### TASK TO COMPLETE
Since only part of the material below is wanted, output exactly the lines from the one with "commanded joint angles" up to and including the one with "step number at".

### SOURCE DATA

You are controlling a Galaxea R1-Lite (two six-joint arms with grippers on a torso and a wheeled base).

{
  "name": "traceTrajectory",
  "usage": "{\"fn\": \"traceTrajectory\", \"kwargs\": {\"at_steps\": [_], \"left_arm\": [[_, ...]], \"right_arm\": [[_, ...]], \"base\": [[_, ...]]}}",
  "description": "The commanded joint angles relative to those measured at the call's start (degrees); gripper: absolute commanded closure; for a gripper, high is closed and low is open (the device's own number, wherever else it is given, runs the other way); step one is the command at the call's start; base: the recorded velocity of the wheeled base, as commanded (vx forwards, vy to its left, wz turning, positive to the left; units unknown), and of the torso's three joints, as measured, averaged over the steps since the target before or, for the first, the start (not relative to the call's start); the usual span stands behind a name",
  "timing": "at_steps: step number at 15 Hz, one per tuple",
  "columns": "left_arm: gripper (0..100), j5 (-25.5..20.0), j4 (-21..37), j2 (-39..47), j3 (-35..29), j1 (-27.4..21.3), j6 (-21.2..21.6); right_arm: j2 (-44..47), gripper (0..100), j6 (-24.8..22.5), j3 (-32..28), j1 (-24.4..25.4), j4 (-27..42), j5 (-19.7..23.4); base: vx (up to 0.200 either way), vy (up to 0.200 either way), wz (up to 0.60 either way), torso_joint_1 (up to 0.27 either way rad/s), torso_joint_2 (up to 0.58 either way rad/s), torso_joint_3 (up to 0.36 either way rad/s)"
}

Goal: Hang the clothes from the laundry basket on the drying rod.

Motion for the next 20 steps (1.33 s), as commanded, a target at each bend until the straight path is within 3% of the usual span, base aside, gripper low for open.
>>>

### WRITTEN ANSWER
  "description": "The commanded joint angles relative to those measured at the call's start (degrees); gripper: absolute commanded closure; for a gripper, high is closed and low is open (the device's own number, wherever else it is given, runs the other way); step one is the command at the call's start; base: the recorded velocity of the wheeled base, as commanded (vx forwards, vy to its left, wz turning, positive to the left; units unknown), and of the torso's three joints, as measured, averaged over the steps since the target before or, for the first, the start (not relative to the call's start); the usual span stands behind a name",
  "timing": "at_steps: step number at 15 Hz, one per tuple",

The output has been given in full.